‘The Consultant’: A Deliciously Creepy Star Turn for Christoph Waltz
13:27 JST, February 26, 2023
Christoph Waltz’s face deserved a series. The breakout star of Quentin Tarantino’s 2009 film “Inglourious Basterds” has long excelled at playing the finicky, penetrating villain. Observant, charismatic, he brings a physicality to his roles that intimidates precisely because it is neither imposing or muscle-bound. Prime Video’s “The Consultant,” which dropped Friday, spins a psychological thriller with comic overtones around that trademark malevolent courtesy. The result is deliciously creepy and not entirely coherent. It feels like a ghost story you hear around the campfire; uncanny and underexplained, but pleasing nevertheless.
The eight-episode series, created and written by Tony Basgallop, is an extremely loose adaptation of Bentley Little’s 2015 novel of the same name. In both, a sinister consultant named Regus Patoff shows up to assess and advise a company in crisis called CompWare. His prescriptions and interventions become increasingly invasive and odd until it becomes clear to the employees that he has usurped control and no one is coming to stop him.
The book, narrated mainly from the perspective of Craig, a middle manager and dedicated family man, descends into full horror: run-of-the-mill mind games give way to nightmarish retreats and business meetings in rooms covered in blood. The series is more restrained and (to its credit) moves far more quickly. It opens with the murder – in his office – of the CEO of CompWare, a mobile game developer based in Los Angeles. The victim, a socially stunted Korean prodigy named Sang (Brian Yoon), was already, at 20, revered as a genius and sinking under the pressure of running a multimillion dollar company. Waltz turns up while employees are reeling from the founder’s death and announces he was hired by Sang to advise the ailing business and protect his legacy. One of his first actions is to install a statue of the CEO, nude, on the stairs. It’s an effective shorthand for what the book does quite slowly: reveal the CEO as a risible figurehead and confront the employees with a power vacuum they must savagely compete to fill.
Observing all this are CompWare employees Craig (Nat Wolff), a coder whose pet project is a game called Upskirt Jungle, and Elaine (Brittany O’Grady), Sang’s assistant, who retitles herself his “creative liaison” in a bid to improve her career prospects. Craig and Elaine have a history although he’s currently engaged to Patti (Aimee Carrero), an observant Catholic for whom Craig is reluctantly converting.
“The Consultant” is almost entirely reducible to this foursome. O’Grady, who demonstrated a gift for channeling a micro-generation’s specific brand of sociopathy in “The White Lotus,” does some of her best work here. Wolff shines, too; his Craig is ambitious and amiable and cowardly, the kind of guy whose commitment to principle is secondary to being right. It’s a good thing O’Grady and Wolff have compelling chemistry as skeptical co-conspirators trying to work out what Patoff is up to and who he really is because the world of the series is claustrophobically small – confined for the most part to the austere opulence of the CompWare offices while the principals play a rotating game of cat and mouse.

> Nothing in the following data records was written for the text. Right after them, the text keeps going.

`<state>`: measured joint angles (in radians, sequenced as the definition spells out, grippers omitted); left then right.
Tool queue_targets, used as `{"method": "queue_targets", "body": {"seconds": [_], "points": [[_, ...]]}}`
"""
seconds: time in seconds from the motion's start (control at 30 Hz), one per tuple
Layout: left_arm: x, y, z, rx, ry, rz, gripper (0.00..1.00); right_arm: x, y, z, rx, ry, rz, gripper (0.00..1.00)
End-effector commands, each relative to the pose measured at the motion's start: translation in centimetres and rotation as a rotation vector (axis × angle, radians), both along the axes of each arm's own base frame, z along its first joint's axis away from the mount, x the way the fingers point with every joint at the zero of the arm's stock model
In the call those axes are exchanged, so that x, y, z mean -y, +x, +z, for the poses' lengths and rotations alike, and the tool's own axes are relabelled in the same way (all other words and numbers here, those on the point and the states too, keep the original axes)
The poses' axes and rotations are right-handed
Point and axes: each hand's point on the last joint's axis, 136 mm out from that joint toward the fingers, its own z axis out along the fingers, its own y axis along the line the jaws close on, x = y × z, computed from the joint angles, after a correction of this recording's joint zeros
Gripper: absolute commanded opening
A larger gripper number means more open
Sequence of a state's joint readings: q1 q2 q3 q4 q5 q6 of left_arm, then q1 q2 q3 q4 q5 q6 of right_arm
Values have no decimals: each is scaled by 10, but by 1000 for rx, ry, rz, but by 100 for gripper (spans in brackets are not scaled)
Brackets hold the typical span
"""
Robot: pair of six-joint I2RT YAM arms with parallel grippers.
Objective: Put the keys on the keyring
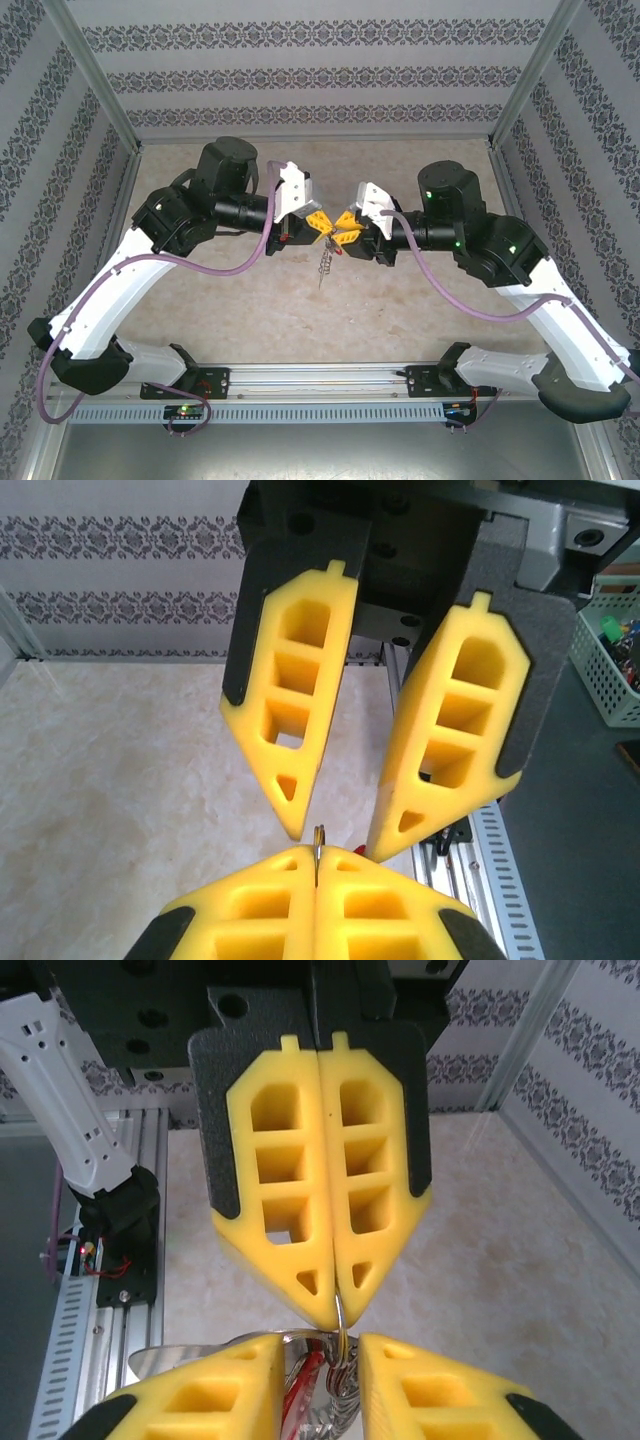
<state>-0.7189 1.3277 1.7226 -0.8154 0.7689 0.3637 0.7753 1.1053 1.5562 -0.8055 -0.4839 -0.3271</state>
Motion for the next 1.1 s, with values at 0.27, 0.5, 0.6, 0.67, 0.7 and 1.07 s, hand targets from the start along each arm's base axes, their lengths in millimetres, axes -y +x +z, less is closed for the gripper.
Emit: {"method": "queue_targets", "body": {"seconds": [0.27, 0.5, 0.6, 0.67, 0.7, 1.07], "points": [[0, -4, 34, 14, -181, -24, 0, 2, -16, 2, -44, 92, 28, 23], [0, 2, 52, 22, -267, -26, 0, 3, -11, 6, -61, 119, 34, 9], [0, 3, 55, 22, -285, -27, 0, 3, -9, 8, -63, 129, 33, 6], [0, 4, 56, 19, -293, -29, 0, 3, -9, 8, -66, 132, 33, 4], [0, 4, 57, 17, -297, -32, 0, 3, -8, 8, -66, 132, 32, 4], [1, 1, 62, -15, -335, -70, 0, -1, 4, 12, -56, 154, 4, 6]]}}
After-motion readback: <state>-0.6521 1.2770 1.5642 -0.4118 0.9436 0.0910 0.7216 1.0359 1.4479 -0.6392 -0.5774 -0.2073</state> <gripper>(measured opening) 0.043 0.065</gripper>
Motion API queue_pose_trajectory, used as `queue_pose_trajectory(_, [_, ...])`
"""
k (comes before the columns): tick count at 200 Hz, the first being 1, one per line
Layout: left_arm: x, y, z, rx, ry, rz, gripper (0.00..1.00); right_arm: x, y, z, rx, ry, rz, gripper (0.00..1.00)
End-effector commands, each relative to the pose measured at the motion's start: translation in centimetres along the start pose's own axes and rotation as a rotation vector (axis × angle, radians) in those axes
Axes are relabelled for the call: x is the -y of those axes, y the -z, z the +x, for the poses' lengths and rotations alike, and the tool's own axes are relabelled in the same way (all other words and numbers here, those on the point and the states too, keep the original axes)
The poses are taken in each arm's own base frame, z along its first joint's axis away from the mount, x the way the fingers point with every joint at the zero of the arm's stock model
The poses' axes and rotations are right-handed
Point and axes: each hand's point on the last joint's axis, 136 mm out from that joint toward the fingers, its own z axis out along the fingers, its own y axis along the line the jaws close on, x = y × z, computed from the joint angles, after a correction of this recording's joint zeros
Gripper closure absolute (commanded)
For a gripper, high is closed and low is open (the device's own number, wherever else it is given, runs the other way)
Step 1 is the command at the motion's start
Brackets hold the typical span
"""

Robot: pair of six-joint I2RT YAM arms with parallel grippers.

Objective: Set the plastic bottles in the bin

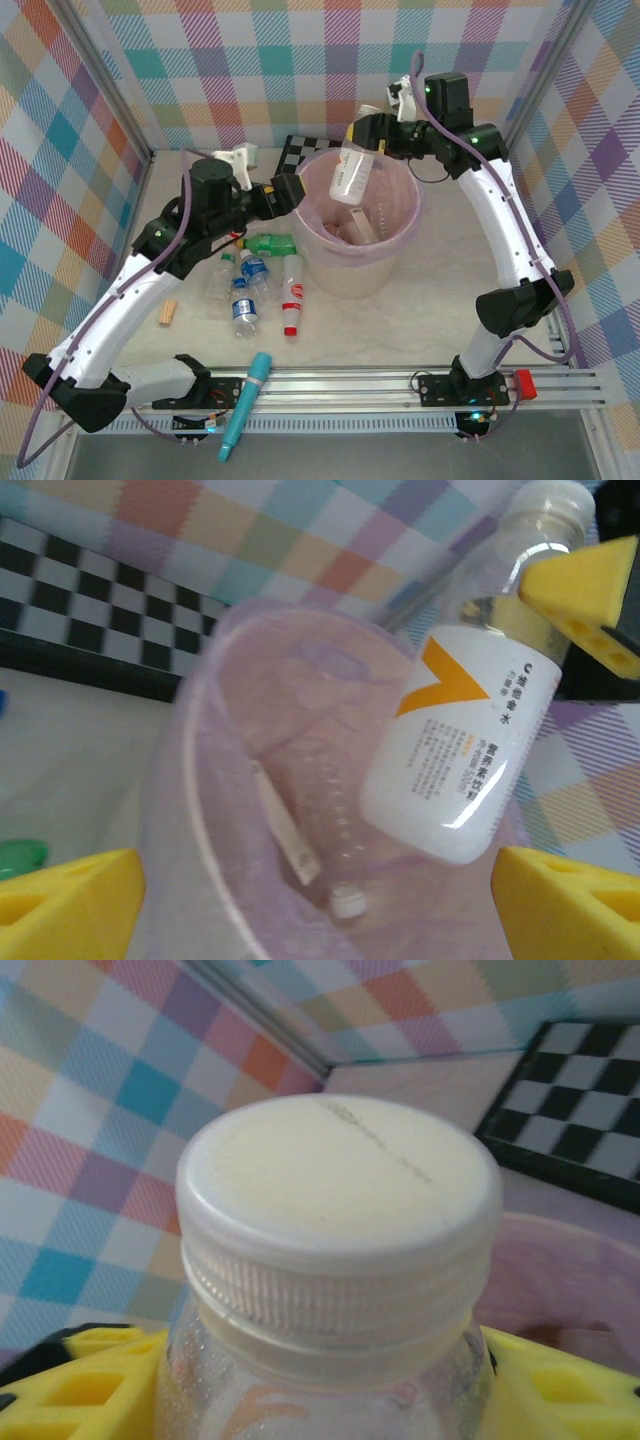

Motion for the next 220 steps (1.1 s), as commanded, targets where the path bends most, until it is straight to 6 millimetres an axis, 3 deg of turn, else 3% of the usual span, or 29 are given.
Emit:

Despite doubling as a satire about the sulfurous upper echelons of corporate capitalism and the supremacy of the consultant class even over the companies they ostensibly serve, this is a surprisingly intimate series. It is not, that is to say – although we get some intriguing glimpses of Patoff’s world – the kind of puzzle-box drama that rewards sleuthing. The stakes of the show aren’t “What’s really going on?” but rather the more psychological “Will it work?”: Will Patoff manage to lure Craig and Elaine into a Hobbesian contest? Co-opt their ethical frameworks? Ruin Craig’s relationship?
That focus on merely human questions is a refreshing twist in a moment awash with disappointing puzzle-boxes, even if many elements of “The Consultant” will feel familiar. Implausible plot points – particularly a revelation concerning how Patoff convinces CEOs to sign on with him – rankle less when the “solution” to the mystery isn’t the show’s sole focus. Waltz’s gift for playing not just brilliant but digressive bad guys pays off here. We can wonder why the consultant requires everyone to remove their shoes, for instance, or why he insists on asking for help dragging himself up the stairs in lieu of taking the elevator, and enjoy that the answer is likely to be baroque. These aren’t just business-school dominance exercises. Patoff’s intrusive ministrations have him gaslighting and tormenting his targets in ways that can’t be justified under even the most brutal rubric of corporate efficiency. If this dents the show’s capitalist allegories a little, it also improves the viewer’s experience of the suspense. The devil is, indeed, in the details.